Indeed, sales of home food safety tests have soared in China and a survey by the Pew Research Center showed that 41% of Chinese said last year that food safety was a very serious problem, compared with just 12% in 2008. This drop in consumer confidence has, in turn, affected food and beverage businesses such as Yum Brands, owner of KFC and Pizza Hut; the company, which is the largest foreign restaurant chain operator by sales in China, recorded a drop of 41% in sales at its China KFC outlets in January 2013.

Food safety experts and consumers in the US are also becoming increasingly worried, as food exports from China increase at a rapid rate, while, closer to home, Chinese consumers are buying up infant milk powder in Hong Kong, leading to shortages and strict new restrictions on travellers taking it out of the territory.

But there is light at the end of the tunnel, as, this year, the Chinese government has made a priority of taking a tougher stance on food safety.

In March, a new ministry-level agency – the China Food and Drug Administration (CFDA) – was established, which increases the power of the government to oversee food safety.

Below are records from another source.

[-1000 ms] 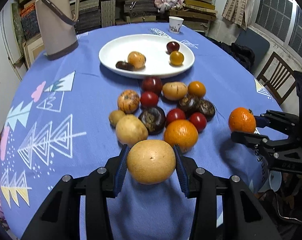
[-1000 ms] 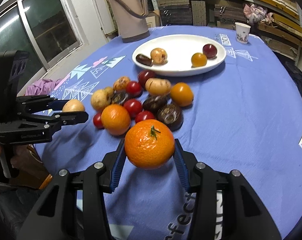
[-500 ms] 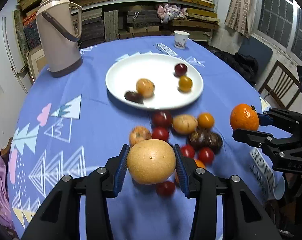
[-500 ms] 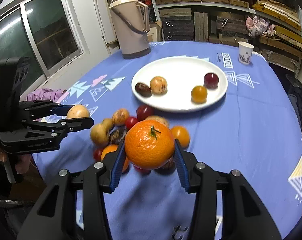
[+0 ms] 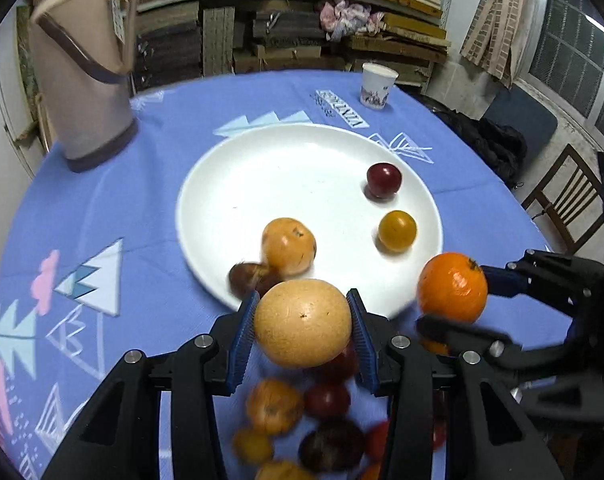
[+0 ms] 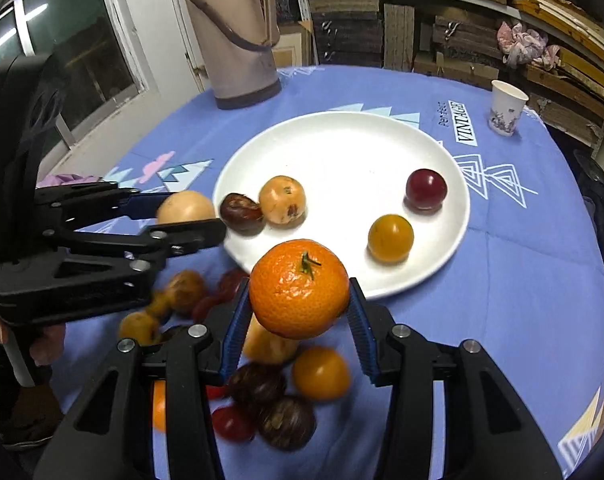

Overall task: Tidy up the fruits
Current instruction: 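Carry the mandarin and pale yellow fruit onto the white plate and open both tools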

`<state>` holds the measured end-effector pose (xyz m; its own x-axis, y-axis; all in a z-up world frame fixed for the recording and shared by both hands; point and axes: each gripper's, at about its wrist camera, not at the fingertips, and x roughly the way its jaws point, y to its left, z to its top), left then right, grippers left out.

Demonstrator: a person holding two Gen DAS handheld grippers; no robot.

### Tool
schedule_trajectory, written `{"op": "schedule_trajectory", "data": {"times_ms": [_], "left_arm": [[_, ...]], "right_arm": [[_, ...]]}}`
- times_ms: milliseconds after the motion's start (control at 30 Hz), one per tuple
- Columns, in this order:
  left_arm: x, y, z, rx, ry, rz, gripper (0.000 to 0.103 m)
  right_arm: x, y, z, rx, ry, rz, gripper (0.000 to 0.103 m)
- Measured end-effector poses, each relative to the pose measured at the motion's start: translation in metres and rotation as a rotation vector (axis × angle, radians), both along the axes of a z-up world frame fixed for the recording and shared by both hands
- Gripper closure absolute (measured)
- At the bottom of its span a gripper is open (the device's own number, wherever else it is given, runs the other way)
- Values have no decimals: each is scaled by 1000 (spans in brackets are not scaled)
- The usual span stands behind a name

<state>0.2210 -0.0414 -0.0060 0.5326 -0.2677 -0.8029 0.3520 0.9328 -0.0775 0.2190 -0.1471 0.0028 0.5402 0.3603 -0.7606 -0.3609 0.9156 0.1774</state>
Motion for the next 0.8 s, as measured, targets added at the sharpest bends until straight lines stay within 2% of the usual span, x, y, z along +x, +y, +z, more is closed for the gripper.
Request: {"op": "schedule_trajectory", "data": {"times_ms": [167, 333, 633, 800], "left_arm": [[26, -10, -16, -16, 36, 5, 58], [35, -14, -21, -14, 41, -2, 58], [46, -12, -25, -1, 17, 20, 57], [66, -11, -33, 40, 12, 40, 53]], "right_arm": [[22, -1, -14, -8, 29, -7, 57], [33, -2, -24, -4, 49, -13, 57], [46, -5, -35, 8, 77, -41, 57], [57, -4, -35, 12, 65, -61, 56]]}}
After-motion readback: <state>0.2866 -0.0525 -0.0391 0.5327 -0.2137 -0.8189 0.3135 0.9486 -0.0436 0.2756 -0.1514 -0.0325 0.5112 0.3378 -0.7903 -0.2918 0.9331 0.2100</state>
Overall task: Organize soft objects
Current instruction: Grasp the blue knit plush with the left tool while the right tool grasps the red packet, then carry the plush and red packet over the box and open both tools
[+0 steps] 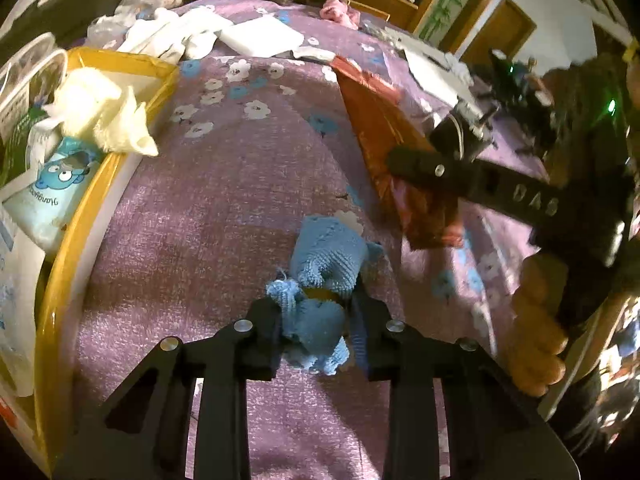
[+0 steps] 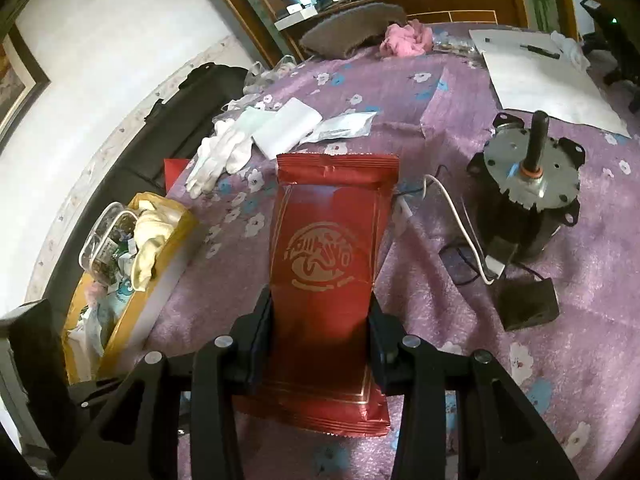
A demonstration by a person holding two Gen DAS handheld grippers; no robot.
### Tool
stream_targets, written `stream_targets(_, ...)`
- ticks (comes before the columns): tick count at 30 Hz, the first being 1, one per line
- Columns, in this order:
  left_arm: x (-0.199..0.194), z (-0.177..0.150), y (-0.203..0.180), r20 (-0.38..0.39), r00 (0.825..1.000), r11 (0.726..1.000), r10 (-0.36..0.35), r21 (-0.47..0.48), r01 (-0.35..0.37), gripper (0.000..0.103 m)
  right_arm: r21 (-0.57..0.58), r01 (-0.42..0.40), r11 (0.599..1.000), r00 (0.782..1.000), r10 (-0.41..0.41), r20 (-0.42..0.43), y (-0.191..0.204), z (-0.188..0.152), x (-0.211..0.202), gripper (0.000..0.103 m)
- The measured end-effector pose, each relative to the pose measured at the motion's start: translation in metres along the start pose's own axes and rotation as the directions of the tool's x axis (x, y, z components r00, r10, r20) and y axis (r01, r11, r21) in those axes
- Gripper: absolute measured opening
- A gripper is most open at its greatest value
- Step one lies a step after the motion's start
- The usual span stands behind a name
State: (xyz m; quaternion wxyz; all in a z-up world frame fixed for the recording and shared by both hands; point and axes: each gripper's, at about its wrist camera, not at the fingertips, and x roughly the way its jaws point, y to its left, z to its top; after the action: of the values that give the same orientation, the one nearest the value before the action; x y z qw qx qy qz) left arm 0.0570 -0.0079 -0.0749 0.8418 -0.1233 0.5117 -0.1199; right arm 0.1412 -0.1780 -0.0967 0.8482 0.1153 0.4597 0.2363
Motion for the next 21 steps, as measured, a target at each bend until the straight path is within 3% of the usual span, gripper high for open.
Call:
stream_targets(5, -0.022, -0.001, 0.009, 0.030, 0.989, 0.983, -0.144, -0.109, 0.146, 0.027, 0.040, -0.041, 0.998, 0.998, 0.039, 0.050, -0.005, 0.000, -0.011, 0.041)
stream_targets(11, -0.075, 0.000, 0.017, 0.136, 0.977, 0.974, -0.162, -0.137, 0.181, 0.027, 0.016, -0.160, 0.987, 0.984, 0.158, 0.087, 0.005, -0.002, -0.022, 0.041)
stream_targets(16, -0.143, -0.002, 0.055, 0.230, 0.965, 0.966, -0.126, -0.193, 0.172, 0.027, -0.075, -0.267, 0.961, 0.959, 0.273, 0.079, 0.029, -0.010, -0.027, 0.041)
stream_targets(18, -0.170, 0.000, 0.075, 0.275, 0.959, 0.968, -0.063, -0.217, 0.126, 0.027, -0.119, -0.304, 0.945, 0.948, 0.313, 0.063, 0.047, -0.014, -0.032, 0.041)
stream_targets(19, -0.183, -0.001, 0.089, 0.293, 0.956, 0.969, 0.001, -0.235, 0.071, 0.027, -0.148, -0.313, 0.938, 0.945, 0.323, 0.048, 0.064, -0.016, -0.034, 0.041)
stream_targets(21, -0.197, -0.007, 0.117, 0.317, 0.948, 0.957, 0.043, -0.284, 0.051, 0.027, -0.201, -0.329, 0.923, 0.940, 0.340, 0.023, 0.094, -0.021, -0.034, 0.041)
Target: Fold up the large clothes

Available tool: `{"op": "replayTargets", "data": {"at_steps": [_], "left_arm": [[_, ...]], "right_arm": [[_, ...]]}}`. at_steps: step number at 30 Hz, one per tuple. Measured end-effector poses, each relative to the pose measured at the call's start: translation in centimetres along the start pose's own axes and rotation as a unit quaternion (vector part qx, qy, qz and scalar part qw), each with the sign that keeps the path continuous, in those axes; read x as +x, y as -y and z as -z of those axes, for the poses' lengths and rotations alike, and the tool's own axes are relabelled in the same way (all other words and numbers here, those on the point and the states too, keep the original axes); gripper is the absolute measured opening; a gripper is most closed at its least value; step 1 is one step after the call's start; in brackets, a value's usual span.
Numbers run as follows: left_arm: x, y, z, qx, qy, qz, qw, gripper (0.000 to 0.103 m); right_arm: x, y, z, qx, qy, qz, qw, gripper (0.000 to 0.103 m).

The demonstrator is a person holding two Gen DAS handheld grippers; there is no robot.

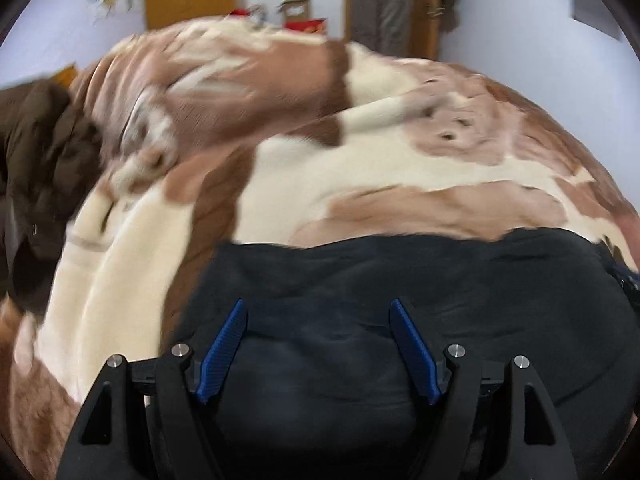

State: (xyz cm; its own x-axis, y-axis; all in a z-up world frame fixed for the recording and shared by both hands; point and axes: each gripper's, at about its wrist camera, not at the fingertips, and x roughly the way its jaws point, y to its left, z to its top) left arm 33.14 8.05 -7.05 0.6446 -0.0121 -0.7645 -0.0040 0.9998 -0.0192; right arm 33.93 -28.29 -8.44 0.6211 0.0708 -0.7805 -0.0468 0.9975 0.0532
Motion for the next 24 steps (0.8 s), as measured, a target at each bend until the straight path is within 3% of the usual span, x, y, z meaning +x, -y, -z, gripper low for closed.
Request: {"op": "replayTargets", "data": {"at_steps": [8,12,16,20,24], "left_arm": [[3.4,-0.1,1.3,-0.022,0.017,0.001,0.9996,0.078],[3.8,-0.6,1.8,-0.037,0.025,0.017,0.9988,0.079],[3.9,-0.2,1.4,-0.029,0.018,0.005,0.9994,0.079],[1.3,-0.7,0.5,-0.025,0.003,0.003,0.9997,0.078],[-2.9,-3.5,0.8,-0.042,0.039,0.011,0.9983,0.077]], "right_arm": [[2.5,0.1,0.4,0.004,0.002,0.005,1.000,0.037],[2.9,0.3,0.9,0.010,0.013,0.005,1.000,0.037],[2.6,-0.1,0.5,0.003,0.002,0.015,1.000,0.037],[-0.2,0.0,-0.3,0.000,-0.003,0.015,1.000,0.037],[-5.9,0.3,0.6,0.000,0.045,-0.014,0.999,0.037]]}}
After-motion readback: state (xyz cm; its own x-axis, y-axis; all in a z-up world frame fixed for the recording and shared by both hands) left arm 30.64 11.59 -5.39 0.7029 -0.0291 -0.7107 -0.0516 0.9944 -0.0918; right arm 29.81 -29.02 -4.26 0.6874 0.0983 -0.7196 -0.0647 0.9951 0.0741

The new agency, which replaces the State Food and Drug Administration (SFDA), will seek to “strengthen regulation and boost people’s confidence in the country’s food and drug products” by eliminating “blind spots” and overlaps in regulatory authority, according to a top Chinese official.

The CFDA has already ordered local authorities to tighten scrutiny on the production and sale of fake meat products and launched a campaign, which will run until September, to clamp down on the illegal production, sales and promotion of health food.

Moreover, a group of nine Chinese governmental agencies, including the CFDA, have set out measures that mean infant formula companies will now be subject to the same product certification systems as drug companies, as well as being obliged to report the ingredients they use to the food safety administration and give advance notice of any changes.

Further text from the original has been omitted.